■ ASSIGNMENT:
Everything from the first line of the data through the line with "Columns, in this" is to be echoed exactly, minus the pictures.

■ COLLECTED MATERIAL:

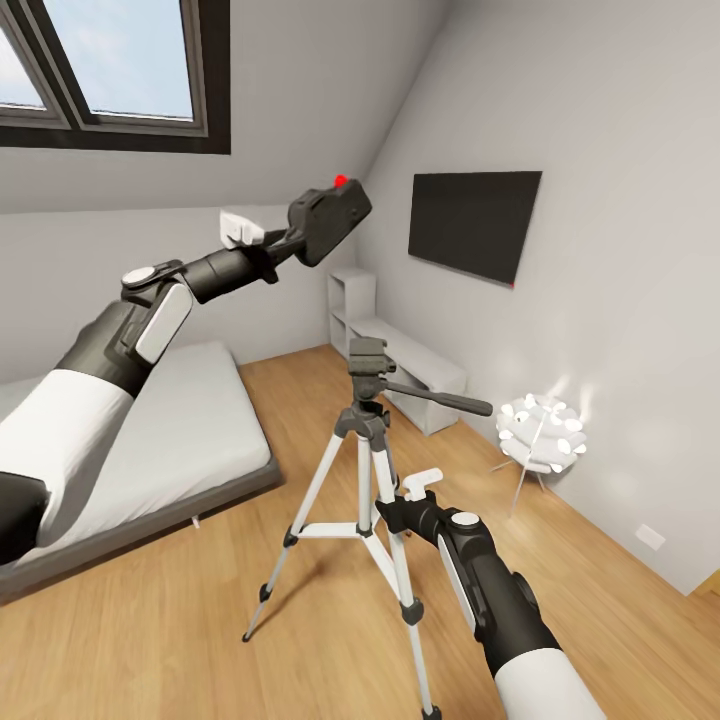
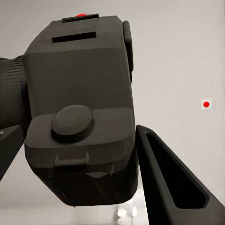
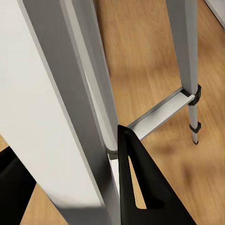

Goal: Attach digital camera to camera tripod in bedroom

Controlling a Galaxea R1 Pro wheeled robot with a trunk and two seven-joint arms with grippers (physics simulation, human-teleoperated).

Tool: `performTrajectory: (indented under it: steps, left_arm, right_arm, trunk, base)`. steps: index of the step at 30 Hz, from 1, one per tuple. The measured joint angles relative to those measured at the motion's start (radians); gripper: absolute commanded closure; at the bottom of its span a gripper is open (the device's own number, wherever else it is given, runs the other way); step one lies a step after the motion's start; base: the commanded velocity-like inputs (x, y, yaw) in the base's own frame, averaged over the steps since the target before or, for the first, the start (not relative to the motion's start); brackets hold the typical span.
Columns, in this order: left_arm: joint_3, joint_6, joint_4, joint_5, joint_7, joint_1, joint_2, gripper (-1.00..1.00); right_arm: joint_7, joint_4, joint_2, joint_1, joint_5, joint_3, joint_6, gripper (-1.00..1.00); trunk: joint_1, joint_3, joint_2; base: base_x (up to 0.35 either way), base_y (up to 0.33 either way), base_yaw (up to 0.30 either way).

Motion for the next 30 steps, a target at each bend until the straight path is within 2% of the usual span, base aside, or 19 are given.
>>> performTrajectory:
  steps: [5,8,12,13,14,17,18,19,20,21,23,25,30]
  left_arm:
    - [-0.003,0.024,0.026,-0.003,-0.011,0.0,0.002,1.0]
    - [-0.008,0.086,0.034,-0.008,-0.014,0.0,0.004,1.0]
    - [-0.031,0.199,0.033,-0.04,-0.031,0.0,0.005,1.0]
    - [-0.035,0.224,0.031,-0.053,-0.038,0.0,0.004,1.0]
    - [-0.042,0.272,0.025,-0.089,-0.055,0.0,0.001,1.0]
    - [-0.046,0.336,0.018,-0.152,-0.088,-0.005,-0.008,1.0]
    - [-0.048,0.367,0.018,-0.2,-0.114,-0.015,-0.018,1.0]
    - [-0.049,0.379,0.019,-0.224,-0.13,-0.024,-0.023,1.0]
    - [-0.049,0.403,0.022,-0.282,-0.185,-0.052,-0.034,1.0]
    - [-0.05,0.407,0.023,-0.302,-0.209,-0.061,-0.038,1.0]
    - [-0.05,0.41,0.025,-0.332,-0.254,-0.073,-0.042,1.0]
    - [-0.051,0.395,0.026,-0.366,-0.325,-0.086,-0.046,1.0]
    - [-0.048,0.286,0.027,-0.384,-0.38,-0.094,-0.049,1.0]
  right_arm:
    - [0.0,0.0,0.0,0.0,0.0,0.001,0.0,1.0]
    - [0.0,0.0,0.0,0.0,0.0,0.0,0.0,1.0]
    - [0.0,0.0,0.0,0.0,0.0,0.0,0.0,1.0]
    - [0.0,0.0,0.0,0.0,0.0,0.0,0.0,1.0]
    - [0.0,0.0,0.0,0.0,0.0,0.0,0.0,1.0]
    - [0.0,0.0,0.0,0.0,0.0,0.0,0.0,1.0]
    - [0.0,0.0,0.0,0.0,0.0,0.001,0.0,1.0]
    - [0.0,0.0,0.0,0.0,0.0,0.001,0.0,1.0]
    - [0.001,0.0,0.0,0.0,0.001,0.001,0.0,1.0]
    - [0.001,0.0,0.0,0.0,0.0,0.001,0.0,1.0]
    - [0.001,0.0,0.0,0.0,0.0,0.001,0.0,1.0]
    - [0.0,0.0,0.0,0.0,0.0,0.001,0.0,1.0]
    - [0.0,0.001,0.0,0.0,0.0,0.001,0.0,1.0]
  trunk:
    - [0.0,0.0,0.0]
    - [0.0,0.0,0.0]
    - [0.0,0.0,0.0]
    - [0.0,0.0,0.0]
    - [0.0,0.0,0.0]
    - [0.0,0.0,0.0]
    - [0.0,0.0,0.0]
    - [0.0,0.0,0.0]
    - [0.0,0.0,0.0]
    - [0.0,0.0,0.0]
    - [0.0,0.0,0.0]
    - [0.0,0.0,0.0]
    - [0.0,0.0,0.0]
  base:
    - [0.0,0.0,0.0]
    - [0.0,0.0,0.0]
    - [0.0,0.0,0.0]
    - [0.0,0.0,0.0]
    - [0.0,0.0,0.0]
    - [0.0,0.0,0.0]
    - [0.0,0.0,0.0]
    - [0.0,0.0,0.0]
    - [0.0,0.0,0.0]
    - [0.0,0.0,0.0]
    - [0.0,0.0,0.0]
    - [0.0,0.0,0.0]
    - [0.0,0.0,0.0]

■ TASK ANSWER:
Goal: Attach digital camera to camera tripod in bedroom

Controlling a Galaxea R1 Pro wheeled robot with a trunk and two seven-joint arms with grippers (physics simulation, human-teleoperated).

Tool: `performTrajectory: (indented under it: steps, left_arm, right_arm, trunk, base)`. steps: index of the step at 30 Hz, from 1, one per tuple. The measured joint angles relative to those measured at the motion's start (radians); gripper: absolute commanded closure; at the bottom of its span a gripper is open (the device's own number, wherever else it is given, runs the other way); step one lies a step after the motion's start; base: the commanded velocity-like inputs (x, y, yaw) in the base's own frame, averaged over the steps since the target before or, for the first, the start (not relative to the motion's start); brackets hold the typical span.
Columns, in this order: left_arm: joint_3, joint_6, joint_4, joint_5, joint_7, joint_1, joint_2, gripper (-1.00..1.00); right_arm: joint_7, joint_4, joint_2, joint_1, joint_5, joint_3, joint_6, gripper (-1.00..1.00); trunk: joint_1, joint_3, joint_2; base: base_x (up to 0.35 either way), base_y (up to 0.33 either way), base_yaw (up to 0.30 either way).

What came before makes up the full response.